Across the hall, a man misaligned a joint so visibly that an attendant stepped forward — but instead of correcting him immediately, the attendant paused, watching.

Waiting.

Roald's pulse ticked once, harder than before.

The mechanisms rising around him looked… adequate.

Not masterful.

Not disastrous.

Simply inferior.

His own assembly sat cleaner. Tighter. Quieter.

He did not rush.

He did not slow.

He simply built.

And then —

He felt it.

The sensation of being observed not as a participant…

But as prey.

His hands did not stop.

But his eyes lifted.

At the far edge of the hall, where shadow from a stone pillar cut a diagonal across the wall, Nux stood partially obscured.

He was not speaking.

Not instructing.

Not correcting.

He was watching.

Specifically — watching Roald.

And he was smiling.

Not broadly.

Not warmly.

A thin curve at the corner of his mouth, restrained yet unmistakable.

There was something in it that did not belong to ceremony.

Something patient.

Hungry.

Roald's breath caught — only slightly.

For an instant, the hall seemed quieter.

Nux did not blink.

The look was not admiration.

It was anticipation.

Like a predator who had already calculated the distance.

Roald felt a flicker of cold move through him — unfamiliar and unwelcome.

Then, just as quickly, Nux's expression smoothed.

Neutral.

Administrative.

As if nothing had passed between them.

Roald lowered his gaze at once.

Ridiculous.

He forced the thought aside.

Nux was observing all competitors. That was his role.

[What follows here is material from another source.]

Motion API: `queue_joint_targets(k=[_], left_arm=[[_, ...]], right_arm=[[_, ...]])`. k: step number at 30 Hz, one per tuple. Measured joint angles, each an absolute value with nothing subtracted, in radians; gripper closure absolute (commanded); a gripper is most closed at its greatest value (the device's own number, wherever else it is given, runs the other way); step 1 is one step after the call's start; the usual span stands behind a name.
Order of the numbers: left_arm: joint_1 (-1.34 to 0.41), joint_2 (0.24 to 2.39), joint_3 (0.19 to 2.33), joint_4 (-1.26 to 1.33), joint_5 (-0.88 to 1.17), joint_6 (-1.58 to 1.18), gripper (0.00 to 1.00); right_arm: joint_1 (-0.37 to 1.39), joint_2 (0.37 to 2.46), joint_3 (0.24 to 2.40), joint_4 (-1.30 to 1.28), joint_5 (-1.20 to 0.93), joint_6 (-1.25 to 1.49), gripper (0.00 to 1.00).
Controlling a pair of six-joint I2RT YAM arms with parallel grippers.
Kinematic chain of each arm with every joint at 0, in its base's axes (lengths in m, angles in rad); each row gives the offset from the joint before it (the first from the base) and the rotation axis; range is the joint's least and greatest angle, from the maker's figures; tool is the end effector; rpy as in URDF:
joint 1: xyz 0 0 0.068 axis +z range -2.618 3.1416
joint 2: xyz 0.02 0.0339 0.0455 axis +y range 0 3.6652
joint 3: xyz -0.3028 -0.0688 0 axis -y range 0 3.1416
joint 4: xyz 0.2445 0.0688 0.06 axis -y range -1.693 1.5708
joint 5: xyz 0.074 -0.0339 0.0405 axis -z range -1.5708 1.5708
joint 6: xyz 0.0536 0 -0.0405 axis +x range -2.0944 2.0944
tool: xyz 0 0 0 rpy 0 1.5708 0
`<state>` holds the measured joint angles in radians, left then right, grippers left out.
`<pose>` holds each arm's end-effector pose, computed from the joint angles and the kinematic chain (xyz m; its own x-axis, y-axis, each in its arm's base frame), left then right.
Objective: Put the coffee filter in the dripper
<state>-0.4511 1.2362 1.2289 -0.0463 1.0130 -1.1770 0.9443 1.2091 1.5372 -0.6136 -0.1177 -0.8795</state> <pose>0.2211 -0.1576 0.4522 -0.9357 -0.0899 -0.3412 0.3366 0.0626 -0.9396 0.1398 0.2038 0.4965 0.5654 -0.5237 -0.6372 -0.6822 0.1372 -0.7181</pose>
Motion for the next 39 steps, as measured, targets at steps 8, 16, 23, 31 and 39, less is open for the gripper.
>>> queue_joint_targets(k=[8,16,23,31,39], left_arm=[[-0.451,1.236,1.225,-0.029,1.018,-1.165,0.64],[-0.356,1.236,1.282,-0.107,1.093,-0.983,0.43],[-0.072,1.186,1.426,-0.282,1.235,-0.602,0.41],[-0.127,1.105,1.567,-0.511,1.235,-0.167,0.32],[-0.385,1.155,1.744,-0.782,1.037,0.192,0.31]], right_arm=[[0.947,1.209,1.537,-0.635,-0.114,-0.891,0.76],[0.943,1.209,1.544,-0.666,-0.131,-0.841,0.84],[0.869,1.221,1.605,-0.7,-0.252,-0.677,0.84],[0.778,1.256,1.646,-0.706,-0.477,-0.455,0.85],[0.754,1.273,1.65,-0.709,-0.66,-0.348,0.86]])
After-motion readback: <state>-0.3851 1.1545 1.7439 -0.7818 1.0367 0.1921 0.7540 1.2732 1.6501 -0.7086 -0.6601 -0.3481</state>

The smile had meant nothing.

A trick of shadow.

A trick of nerves.

He adjusted his grip.

Measured again.

Cut.

The blade moved cleanly through the grain.

Focus.

Whatever he had seen — if he had seen anything at all — did not matter.

What mattered was alignment.

What mattered was precision.

He would not be distracted.

Across the hall, Nux's eyes never left him.